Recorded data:
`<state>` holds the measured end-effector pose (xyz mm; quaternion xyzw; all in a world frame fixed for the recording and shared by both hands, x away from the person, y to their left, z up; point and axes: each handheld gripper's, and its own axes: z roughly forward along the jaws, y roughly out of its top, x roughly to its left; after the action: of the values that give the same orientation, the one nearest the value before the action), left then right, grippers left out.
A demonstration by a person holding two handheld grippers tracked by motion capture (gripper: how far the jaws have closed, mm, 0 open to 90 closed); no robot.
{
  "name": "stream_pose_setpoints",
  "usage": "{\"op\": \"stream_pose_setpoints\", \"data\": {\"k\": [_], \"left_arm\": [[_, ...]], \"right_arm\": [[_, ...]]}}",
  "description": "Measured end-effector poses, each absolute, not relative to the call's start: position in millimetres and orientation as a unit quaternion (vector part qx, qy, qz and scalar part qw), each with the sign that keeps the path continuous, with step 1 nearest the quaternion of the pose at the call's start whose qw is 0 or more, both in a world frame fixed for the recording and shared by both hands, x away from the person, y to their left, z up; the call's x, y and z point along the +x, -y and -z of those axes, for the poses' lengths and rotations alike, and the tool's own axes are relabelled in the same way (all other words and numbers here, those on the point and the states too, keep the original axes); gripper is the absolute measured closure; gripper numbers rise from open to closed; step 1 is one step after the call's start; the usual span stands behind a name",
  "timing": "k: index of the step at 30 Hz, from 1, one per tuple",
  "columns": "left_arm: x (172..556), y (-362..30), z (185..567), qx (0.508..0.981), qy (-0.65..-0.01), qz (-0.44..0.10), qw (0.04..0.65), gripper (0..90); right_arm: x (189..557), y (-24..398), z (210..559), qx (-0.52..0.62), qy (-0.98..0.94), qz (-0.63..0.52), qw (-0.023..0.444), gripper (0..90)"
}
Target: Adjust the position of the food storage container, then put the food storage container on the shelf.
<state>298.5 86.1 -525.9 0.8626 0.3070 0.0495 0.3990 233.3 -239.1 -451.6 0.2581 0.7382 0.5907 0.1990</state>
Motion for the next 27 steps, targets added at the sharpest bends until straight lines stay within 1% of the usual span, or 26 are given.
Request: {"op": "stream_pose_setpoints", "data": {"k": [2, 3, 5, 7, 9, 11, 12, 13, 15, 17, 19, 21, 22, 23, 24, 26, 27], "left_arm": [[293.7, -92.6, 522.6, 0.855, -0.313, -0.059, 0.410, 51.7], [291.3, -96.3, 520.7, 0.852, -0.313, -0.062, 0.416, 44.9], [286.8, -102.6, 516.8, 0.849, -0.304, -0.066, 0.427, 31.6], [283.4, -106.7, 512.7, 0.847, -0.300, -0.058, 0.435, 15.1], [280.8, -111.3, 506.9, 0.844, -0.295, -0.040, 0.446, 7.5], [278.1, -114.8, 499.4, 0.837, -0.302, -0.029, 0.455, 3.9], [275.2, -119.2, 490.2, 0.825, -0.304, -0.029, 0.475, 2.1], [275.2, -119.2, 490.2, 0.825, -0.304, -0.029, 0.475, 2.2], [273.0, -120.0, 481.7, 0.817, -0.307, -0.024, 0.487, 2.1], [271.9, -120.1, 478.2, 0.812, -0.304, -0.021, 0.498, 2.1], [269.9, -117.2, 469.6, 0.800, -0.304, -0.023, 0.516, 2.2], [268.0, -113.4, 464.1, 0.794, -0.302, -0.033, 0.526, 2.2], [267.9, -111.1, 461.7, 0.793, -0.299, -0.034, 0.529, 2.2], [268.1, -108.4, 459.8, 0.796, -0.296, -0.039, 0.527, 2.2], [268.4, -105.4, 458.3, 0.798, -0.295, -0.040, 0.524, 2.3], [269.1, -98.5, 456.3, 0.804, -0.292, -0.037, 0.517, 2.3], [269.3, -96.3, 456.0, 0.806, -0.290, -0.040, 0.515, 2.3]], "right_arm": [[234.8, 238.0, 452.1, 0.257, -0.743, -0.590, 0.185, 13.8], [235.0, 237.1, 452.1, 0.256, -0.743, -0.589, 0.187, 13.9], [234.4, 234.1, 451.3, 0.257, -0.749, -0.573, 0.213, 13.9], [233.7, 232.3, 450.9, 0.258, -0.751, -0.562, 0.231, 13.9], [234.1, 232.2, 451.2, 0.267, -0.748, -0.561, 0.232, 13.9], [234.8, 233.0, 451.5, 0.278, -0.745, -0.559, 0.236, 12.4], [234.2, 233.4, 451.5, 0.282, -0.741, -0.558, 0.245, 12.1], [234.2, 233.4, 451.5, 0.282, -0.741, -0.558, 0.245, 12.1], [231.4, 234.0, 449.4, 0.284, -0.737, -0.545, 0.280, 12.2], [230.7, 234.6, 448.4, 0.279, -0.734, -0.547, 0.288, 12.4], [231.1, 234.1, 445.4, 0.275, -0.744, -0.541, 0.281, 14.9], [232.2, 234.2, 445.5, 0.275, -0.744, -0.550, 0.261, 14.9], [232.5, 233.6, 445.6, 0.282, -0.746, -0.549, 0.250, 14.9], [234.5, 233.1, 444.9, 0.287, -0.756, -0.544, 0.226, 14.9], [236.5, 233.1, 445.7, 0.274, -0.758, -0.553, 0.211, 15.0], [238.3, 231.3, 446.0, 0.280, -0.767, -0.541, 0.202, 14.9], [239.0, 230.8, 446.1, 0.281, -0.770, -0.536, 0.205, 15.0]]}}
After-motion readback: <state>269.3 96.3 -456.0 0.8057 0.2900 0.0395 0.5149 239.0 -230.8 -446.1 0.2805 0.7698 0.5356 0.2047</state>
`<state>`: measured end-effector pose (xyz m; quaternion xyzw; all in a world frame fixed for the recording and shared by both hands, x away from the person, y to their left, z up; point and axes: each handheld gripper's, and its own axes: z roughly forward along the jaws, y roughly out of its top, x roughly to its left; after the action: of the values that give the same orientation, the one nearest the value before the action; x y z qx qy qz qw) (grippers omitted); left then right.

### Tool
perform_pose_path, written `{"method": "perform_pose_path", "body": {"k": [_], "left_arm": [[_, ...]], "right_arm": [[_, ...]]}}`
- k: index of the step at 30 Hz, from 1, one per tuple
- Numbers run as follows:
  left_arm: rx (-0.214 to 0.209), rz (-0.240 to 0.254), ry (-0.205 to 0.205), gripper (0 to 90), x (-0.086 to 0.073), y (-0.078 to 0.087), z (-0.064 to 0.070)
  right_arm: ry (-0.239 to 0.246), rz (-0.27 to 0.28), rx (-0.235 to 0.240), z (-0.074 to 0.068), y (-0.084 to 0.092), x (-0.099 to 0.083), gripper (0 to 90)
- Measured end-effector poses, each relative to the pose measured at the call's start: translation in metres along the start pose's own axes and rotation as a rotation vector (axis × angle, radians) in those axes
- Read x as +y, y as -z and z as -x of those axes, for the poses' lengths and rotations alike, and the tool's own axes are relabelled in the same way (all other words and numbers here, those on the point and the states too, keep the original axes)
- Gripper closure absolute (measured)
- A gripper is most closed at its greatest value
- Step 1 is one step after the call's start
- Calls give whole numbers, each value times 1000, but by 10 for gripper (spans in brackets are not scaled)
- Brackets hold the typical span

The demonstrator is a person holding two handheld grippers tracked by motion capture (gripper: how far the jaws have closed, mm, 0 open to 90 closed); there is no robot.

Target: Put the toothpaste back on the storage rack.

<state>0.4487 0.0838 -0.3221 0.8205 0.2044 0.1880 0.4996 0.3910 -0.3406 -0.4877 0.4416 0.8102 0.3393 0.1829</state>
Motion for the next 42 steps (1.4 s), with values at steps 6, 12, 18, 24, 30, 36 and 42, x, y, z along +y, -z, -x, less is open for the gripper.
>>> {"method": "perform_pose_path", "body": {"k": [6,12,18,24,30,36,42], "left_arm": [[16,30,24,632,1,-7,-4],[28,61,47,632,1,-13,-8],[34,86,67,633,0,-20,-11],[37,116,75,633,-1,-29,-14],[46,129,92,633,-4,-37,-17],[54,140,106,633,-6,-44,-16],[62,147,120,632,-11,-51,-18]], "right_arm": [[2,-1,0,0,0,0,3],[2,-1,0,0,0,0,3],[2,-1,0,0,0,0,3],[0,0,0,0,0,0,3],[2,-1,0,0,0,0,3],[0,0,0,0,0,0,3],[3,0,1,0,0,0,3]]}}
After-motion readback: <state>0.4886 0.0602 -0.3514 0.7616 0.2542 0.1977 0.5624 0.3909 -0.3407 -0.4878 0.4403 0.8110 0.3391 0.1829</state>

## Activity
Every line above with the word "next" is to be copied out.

## Exercise solution
Motion for the next 27 steps, targets added at the sharpest bends until straight lines stay within 1% of the usual span, or 26 are given.
Motion for the next 42 steps (1.4 s), with values at steps 6, 12, 18, 24, 30, 36 and 42, x, y, z along +y, -z, -x, less is open for the gripper.

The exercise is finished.